Monday, June 23, 2014

I led a hike on Paulina Creek on Saturday with 8 other hikers, I really enjoyed the group. The trail was dusty, and followed the creek. We hiked about 6.5 miles.

Paulina Creek is named after Chief Paulina, who was a warrior who attacked many Oregon settlers.

Our hiking group crossing the bridge


McKay Falls, our destination. McKay was one of the scouts who was instrumental in tracking Chief Paulina, and stopping his attacks.


We took an alternate trail back which was an adventure. Because it was a fisherman's trail, it was not used by horses and was MUCH less dusty. After the hike we visited lovely Paulina Falls.

There is a lot of water in the double falls, because the snow is melting very quickly.

I missed mom all week long but particularly on Sunday; for years I have called her every Sunday. My younger sister felt the same loss (we both called every Sunday, even when she could no longer pick up the phone. She said she heard our voices over the answering machine by her bed).

I have a couple of photos from my final visit, trying to focus on happier memories.

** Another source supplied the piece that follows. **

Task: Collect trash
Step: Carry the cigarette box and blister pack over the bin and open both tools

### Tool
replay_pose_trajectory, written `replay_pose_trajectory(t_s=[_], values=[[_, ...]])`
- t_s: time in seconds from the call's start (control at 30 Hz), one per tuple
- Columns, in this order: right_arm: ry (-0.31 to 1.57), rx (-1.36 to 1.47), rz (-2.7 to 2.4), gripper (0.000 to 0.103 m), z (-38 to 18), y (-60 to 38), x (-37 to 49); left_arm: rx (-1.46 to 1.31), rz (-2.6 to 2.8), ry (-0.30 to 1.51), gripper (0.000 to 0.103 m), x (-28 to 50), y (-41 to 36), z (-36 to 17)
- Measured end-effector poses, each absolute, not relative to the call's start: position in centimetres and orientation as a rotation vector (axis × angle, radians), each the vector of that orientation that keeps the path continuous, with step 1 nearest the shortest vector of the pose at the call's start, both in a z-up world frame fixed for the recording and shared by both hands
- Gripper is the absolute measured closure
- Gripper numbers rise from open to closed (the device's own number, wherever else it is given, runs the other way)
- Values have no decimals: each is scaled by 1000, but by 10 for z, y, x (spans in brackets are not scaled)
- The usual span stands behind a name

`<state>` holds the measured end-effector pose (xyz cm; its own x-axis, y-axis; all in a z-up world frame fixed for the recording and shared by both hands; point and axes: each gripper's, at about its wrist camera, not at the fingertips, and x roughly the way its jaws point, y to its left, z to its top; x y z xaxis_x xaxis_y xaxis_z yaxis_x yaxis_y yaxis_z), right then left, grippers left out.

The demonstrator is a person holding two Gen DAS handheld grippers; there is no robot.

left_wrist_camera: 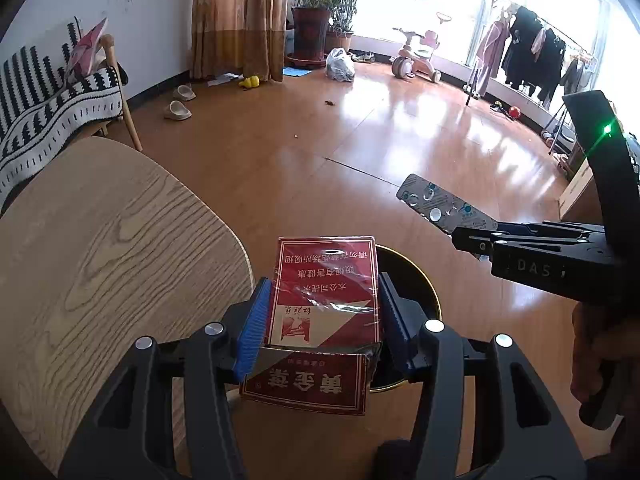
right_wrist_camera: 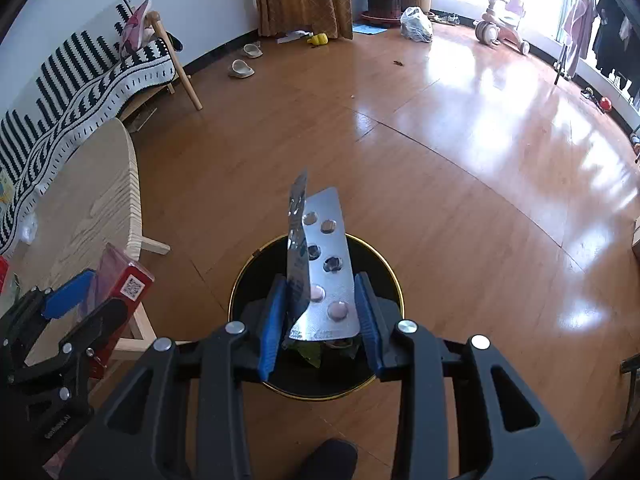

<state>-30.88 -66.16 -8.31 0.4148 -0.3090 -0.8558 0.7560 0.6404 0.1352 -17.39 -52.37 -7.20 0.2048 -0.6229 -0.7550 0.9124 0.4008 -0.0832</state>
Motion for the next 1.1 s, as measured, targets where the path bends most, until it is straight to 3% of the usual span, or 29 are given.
replay_pose_trajectory(t_s=[0.1,0.13,0.17,0.8,0.87,0.9,1.1], values=[[893,580,-708,59,-81,-661,-309,427,-1118,815,51,-173,-527,-75],[892,583,-708,44,-81,-662,-309,428,-1119,819,51,-173,-527,-76],[885,578,-715,38,-79,-661,-309,429,-1119,821,51,-173,-527,-78],[795,611,-765,38,-61,-662,-333,459,-1169,872,50,-174,-578,-113],[782,625,-773,38,-60,-664,-338,454,-1169,885,42,-172,-584,-116],[776,630,-777,38,-59,-664,-341,447,-1168,887,32,-170,-585,-116],[756,646,-787,38,-56,-663,-348,435,-1153,864,21,-170,-581,-105]])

My sister with me in momís apartment

My brother. These photos are from the first day of my visit, when mom was more alert and able to communicate.

Mom always loved the grounds of the nursing home. Even when she couldn't walk, she loved looking out the windows and her rare wheelchair trips (the wheelchair was very painful for her)

Here is a photo of the resident apartment units (mom lived in one of the apartments before she became so ill).

The courtyard outside the nursing home

The flower garden outside the window

Flowers are watered and selected by other residents in the senior community.


My mom selected this poem (anonymous writer) to be read at her funeral. I find it both powerful and comforting.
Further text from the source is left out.